* [DATA FOR THE TASK]
--- START ---

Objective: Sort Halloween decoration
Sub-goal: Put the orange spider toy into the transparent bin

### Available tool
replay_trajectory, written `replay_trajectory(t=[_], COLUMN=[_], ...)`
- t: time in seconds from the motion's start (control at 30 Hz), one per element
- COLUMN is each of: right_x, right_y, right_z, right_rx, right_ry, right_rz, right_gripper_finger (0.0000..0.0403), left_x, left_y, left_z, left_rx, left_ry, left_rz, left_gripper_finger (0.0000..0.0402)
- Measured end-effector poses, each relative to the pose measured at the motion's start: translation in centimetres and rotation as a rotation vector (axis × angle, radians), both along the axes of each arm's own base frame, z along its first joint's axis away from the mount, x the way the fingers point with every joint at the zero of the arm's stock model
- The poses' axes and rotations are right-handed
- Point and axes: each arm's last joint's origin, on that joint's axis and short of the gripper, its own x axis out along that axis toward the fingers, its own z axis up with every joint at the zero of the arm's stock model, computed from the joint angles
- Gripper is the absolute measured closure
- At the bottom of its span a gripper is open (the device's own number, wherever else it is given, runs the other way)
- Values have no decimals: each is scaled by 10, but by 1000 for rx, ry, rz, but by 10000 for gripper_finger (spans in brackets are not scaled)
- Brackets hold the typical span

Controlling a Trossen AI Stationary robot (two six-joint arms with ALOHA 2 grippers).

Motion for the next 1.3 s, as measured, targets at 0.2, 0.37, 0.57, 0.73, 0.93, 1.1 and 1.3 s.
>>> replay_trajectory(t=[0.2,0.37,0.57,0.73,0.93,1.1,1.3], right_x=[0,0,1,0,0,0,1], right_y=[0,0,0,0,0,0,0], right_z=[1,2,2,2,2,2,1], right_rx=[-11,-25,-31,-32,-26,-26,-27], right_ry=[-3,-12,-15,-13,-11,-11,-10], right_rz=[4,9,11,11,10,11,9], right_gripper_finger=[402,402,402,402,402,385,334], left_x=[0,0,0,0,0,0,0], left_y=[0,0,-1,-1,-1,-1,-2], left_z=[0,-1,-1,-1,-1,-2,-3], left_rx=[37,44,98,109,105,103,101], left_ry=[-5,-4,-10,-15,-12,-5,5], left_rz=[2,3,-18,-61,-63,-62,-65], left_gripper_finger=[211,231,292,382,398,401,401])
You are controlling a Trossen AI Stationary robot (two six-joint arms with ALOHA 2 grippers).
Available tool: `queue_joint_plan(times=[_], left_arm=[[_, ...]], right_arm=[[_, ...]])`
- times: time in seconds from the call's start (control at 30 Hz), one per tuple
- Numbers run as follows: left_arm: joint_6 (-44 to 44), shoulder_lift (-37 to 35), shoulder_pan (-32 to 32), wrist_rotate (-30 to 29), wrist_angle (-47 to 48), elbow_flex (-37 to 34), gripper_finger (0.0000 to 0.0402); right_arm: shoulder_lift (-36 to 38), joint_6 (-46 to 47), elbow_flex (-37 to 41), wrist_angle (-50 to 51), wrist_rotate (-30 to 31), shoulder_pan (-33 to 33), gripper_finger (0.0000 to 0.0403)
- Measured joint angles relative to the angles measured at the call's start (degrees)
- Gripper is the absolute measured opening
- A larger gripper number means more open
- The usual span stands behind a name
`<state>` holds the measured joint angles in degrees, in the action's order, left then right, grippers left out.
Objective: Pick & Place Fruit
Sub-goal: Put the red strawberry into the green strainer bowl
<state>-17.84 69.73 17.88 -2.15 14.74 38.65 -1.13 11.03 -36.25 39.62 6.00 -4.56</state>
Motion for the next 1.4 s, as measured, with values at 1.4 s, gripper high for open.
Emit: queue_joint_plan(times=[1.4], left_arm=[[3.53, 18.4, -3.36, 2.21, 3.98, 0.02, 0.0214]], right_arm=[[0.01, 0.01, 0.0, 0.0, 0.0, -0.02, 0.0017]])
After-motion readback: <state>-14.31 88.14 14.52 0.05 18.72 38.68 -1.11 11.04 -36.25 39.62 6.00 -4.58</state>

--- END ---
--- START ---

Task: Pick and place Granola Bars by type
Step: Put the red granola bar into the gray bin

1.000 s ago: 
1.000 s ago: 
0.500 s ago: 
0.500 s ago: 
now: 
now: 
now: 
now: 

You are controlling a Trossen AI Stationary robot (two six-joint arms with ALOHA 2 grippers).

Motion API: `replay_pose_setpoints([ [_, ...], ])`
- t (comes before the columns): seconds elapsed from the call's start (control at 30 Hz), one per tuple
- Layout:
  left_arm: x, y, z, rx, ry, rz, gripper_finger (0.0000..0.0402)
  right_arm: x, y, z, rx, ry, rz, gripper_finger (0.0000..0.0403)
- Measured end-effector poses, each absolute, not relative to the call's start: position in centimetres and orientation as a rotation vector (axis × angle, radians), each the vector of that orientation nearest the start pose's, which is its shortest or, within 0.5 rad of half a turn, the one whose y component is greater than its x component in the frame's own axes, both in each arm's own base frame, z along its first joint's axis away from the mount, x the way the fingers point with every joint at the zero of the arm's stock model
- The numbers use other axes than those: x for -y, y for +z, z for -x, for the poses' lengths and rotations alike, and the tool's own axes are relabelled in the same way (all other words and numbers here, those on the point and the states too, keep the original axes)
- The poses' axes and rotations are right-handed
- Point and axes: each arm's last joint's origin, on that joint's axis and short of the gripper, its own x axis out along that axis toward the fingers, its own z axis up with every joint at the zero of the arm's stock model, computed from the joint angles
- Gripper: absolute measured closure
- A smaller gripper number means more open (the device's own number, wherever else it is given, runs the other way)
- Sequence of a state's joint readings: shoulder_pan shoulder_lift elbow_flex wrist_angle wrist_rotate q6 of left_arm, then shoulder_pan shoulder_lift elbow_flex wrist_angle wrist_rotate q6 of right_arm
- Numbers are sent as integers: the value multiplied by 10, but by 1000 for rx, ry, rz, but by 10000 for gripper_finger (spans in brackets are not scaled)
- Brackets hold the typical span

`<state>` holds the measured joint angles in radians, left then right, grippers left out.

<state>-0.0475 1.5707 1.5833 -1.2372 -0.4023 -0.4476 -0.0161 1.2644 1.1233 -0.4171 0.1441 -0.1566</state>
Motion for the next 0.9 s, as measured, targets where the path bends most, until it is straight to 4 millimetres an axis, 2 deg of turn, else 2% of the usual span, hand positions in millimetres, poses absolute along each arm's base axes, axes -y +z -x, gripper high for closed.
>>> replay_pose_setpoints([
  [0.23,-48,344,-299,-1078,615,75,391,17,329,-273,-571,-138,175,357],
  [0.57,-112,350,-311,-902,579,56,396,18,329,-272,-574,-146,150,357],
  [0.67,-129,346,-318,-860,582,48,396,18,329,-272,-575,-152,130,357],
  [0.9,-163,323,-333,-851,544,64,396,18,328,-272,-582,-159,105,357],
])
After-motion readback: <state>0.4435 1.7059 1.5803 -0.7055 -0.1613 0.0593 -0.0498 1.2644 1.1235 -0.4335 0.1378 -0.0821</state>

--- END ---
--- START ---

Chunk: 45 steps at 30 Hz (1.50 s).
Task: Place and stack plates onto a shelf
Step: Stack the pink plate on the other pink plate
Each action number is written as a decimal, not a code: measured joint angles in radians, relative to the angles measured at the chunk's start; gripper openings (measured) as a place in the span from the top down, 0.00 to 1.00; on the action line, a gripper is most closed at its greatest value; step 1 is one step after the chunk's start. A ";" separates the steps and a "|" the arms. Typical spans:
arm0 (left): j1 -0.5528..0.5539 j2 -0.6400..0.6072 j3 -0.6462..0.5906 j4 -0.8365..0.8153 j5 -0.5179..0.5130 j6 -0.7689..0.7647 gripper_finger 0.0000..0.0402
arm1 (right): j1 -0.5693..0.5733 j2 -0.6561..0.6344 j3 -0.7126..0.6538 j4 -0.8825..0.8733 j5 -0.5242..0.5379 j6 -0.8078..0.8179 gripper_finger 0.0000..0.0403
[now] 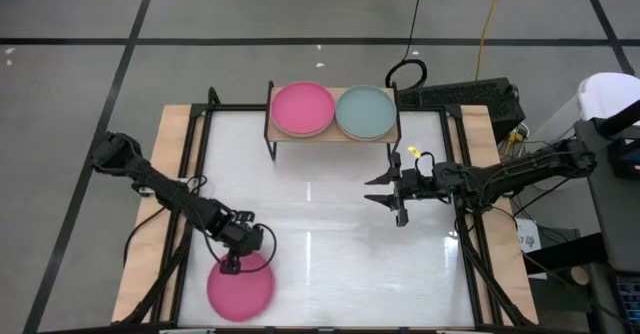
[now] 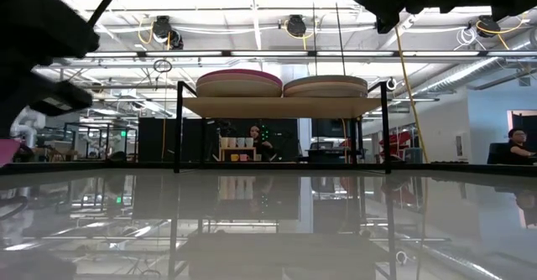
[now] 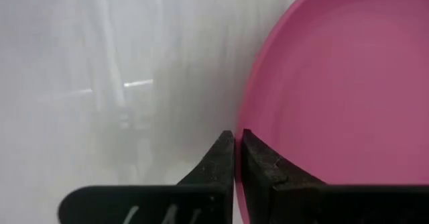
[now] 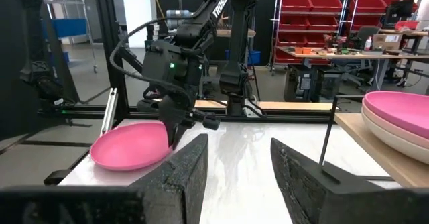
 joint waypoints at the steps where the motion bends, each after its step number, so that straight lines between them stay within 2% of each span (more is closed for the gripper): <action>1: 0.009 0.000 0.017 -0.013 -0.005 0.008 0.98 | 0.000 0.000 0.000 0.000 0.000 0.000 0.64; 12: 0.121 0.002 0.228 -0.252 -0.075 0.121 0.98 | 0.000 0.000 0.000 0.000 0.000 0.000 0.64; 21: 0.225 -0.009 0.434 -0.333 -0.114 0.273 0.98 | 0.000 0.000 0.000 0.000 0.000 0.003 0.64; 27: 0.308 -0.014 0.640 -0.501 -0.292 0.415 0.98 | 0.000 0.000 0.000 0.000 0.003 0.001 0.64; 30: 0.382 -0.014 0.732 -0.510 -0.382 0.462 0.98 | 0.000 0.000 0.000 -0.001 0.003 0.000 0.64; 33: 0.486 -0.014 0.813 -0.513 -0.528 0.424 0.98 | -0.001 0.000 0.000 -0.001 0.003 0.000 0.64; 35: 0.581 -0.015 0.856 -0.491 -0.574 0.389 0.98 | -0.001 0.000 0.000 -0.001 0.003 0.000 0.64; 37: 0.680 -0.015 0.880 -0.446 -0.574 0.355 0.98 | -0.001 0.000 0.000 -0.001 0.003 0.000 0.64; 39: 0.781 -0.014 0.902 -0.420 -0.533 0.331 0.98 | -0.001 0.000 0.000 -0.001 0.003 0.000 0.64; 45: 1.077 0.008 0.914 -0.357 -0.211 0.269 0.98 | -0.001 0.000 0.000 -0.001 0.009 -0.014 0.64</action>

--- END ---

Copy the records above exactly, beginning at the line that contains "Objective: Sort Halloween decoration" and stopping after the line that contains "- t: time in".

* [OUTPUT]
Objective: Sort Halloween decoration
Sub-goal: Put the orange spider toy into the transparent bin

### Available tool
replay_trajectory, written `replay_trajectory(t=[_], COLUMN=[_], ...)`
- t: time in seconds from the motion's start (control at 30 Hz), one per element

Work on this exercise has been finished.